TASK TO COMPLETE: In the data below, which lines hold "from"? Copy every one.

RECORD SET:
* * *

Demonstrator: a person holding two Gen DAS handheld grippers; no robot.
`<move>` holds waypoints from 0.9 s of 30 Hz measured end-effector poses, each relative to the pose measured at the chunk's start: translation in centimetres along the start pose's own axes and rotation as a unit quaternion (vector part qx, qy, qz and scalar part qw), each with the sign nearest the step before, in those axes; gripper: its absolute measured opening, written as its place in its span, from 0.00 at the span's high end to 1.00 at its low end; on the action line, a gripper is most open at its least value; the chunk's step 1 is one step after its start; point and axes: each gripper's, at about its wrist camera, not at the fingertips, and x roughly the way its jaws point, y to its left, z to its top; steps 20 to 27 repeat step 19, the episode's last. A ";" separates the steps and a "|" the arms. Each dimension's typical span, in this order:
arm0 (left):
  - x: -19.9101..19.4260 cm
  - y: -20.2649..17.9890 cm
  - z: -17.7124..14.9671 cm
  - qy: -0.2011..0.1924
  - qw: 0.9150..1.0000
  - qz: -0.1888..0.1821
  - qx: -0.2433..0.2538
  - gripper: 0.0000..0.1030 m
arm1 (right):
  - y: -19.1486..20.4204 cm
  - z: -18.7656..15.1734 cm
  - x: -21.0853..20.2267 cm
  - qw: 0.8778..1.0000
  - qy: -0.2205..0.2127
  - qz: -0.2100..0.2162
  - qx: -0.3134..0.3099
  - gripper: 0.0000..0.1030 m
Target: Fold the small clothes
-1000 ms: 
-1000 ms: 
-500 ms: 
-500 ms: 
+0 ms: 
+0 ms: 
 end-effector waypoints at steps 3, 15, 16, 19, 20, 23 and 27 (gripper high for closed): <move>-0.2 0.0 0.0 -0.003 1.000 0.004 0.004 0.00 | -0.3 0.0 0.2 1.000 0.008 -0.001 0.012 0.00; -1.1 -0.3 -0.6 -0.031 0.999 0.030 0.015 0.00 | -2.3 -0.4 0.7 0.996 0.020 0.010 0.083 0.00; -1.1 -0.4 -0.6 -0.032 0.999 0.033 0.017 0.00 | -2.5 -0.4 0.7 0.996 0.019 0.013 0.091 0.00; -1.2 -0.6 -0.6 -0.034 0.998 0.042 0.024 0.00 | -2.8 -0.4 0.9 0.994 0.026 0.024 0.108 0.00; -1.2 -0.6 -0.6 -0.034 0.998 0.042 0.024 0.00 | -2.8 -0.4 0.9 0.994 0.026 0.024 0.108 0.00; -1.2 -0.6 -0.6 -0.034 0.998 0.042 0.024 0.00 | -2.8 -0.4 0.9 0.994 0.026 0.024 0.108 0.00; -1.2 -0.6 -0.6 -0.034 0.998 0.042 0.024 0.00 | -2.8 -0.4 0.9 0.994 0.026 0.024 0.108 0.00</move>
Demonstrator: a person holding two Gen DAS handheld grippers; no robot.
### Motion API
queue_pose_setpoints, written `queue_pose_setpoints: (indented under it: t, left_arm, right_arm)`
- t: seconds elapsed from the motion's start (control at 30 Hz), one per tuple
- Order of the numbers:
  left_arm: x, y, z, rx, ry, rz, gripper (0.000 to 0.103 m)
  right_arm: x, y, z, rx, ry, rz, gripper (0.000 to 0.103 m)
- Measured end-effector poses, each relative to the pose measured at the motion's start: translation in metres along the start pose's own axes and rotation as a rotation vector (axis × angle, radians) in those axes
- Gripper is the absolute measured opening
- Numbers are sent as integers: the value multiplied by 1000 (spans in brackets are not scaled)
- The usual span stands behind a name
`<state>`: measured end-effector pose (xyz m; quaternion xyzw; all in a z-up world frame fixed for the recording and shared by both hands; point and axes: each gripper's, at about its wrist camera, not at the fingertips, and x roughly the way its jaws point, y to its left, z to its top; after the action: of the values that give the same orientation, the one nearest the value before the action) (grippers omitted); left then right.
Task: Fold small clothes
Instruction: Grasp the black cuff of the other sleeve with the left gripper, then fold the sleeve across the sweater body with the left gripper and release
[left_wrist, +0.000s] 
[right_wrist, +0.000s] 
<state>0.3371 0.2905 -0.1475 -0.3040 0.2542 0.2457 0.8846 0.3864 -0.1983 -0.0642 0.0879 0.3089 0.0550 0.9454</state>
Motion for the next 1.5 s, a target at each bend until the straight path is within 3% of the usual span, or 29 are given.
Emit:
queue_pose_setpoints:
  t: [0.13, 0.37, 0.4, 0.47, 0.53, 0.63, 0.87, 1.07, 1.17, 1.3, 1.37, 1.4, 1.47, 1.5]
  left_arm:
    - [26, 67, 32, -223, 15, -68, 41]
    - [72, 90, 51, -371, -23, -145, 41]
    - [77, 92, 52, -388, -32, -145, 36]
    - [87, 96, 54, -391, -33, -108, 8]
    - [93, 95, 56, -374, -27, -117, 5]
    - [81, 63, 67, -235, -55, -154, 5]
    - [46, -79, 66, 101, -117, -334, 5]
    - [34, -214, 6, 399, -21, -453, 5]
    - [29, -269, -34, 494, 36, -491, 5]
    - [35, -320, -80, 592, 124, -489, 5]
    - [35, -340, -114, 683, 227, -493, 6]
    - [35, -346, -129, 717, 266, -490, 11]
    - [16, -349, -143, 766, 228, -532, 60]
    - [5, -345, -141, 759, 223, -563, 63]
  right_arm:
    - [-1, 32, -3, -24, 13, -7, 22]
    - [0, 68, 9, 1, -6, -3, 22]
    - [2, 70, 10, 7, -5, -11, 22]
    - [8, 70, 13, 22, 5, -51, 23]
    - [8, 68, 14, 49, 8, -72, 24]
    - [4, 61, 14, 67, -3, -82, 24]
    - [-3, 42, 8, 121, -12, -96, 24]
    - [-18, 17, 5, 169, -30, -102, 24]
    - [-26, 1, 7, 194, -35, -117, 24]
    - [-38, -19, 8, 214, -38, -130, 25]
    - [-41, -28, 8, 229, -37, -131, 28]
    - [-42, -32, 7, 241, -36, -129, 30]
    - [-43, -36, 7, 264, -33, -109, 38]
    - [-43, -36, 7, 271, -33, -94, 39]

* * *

EXERCISE RESPONSE:
`<move>` holds waypoints from 0.9 s of 30 Hz measured end-effector poses, each relative to the pose measured at the chunk's start: translation in centimetres along the start pose's own axes and rotation as a unit quaternion (vector part qx, qy, qz and scalar part qw), each with the sign nearest the step before, in those axes; gripper: its absolute measured opening, written as its place in its span, from 0.00 at the span's high end to 1.00 at its low end; on the action line, a gripper is most open at its least value; the chunk's step 1 is one step after its start; point and axes: each gripper's, at about its wrist camera, not at the fingertips, and x roughly the way its jaws point, y to its left, z to its top; steps 20 to 27 repeat step 19, the episode's last. A ";" separates the steps and a "|" the arms. Each dimension's typical span, in this order:
- t: seconds elapsed from the motion's start (control at 30 Hz), one per tuple

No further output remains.